Brief:
Identify and copy all lines of the material where the string "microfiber" is found.

········

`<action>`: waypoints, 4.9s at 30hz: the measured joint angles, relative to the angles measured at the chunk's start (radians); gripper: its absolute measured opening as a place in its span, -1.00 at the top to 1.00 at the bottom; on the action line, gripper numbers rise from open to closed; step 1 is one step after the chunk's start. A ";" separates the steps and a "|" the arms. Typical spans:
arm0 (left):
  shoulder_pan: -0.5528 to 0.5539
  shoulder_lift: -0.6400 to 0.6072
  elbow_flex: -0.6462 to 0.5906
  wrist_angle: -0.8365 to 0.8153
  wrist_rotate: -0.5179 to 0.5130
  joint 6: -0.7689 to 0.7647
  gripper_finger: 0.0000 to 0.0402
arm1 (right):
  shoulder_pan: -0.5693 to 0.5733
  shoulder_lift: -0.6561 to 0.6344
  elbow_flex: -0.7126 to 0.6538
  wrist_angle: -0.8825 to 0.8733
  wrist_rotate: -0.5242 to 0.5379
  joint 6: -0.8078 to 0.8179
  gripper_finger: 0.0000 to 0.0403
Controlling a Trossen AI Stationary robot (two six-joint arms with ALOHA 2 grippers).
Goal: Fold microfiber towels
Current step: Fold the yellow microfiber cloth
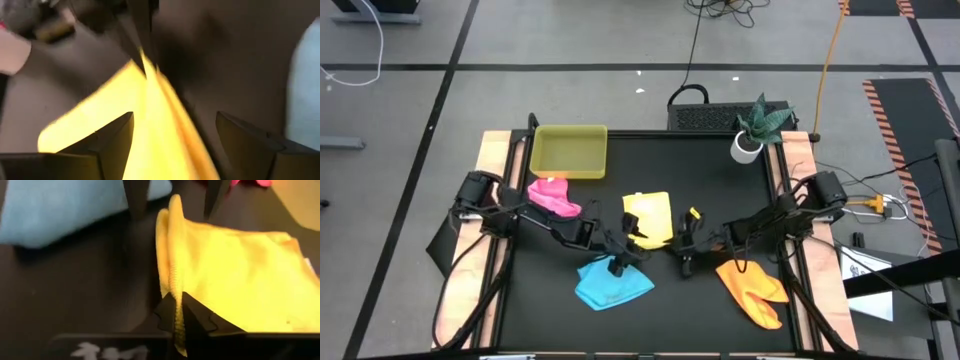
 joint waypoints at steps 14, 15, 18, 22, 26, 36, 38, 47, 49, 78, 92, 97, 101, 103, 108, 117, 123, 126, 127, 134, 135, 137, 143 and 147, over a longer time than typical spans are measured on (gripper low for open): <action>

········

Answer below:
Goal: Fold microfiber towels
Current step: Fold the yellow microfiber cloth

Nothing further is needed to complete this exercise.